## Task requirements
How does the data below read from its first line through the line containing "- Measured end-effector"? Print those lines exactly.
------ Data block ------
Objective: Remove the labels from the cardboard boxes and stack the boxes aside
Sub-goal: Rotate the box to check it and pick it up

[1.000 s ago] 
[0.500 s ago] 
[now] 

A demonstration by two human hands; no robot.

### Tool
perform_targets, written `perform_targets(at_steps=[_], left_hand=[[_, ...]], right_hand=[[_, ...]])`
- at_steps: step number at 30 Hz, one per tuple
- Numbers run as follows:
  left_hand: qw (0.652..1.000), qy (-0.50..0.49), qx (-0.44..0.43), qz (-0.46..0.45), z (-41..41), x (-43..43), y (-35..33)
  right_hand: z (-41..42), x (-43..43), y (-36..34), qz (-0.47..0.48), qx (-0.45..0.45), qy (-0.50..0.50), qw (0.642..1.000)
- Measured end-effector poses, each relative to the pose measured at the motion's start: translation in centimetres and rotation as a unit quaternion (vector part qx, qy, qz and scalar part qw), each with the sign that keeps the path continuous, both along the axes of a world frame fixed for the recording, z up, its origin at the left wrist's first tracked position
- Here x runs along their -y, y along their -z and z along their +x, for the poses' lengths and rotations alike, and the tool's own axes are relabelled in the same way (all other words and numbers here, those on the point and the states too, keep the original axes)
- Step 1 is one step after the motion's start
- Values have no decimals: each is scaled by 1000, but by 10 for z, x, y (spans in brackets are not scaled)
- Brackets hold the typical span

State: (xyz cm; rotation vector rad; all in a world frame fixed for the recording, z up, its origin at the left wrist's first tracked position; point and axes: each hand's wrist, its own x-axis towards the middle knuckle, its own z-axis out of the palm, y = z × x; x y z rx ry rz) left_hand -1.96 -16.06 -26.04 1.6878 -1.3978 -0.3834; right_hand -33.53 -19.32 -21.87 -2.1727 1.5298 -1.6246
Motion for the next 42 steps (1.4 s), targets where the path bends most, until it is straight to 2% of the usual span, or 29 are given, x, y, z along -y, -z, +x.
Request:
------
## Task response
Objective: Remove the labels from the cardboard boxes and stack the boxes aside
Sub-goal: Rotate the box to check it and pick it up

[1.000 s ago] 
[0.500 s ago] 
[now] 

A demonstration by two human hands; no robot.

### Tool
perform_targets, written `perform_targets(at_steps=[_], left_hand=[[_, ...]], right_hand=[[_, ...]])`
- at_steps: step number at 30 Hz, one per tuple
- Numbers run as follows:
  left_hand: qw (0.652..1.000), qy (-0.50..0.49), qx (-0.44..0.43), qz (-0.46..0.45), z (-41..41), x (-43..43), y (-35..33)
  right_hand: z (-41..42), x (-43..43), y (-36..34), qz (-0.47..0.48), qx (-0.45..0.45), qy (-0.50..0.50), qw (0.642..1.000)
- Measured end-effector poses, each relative to the pose measured at the motion's start: translation in centimetres and rotation as a unit quaternion (vector part qx, qy, qz and scalar part qw), each with the sign that keeps the path continuous, both along the axes of a world frame fixed for the recording, z up, its origin at the left wrist's first tracked position

No part of the exercise remains open.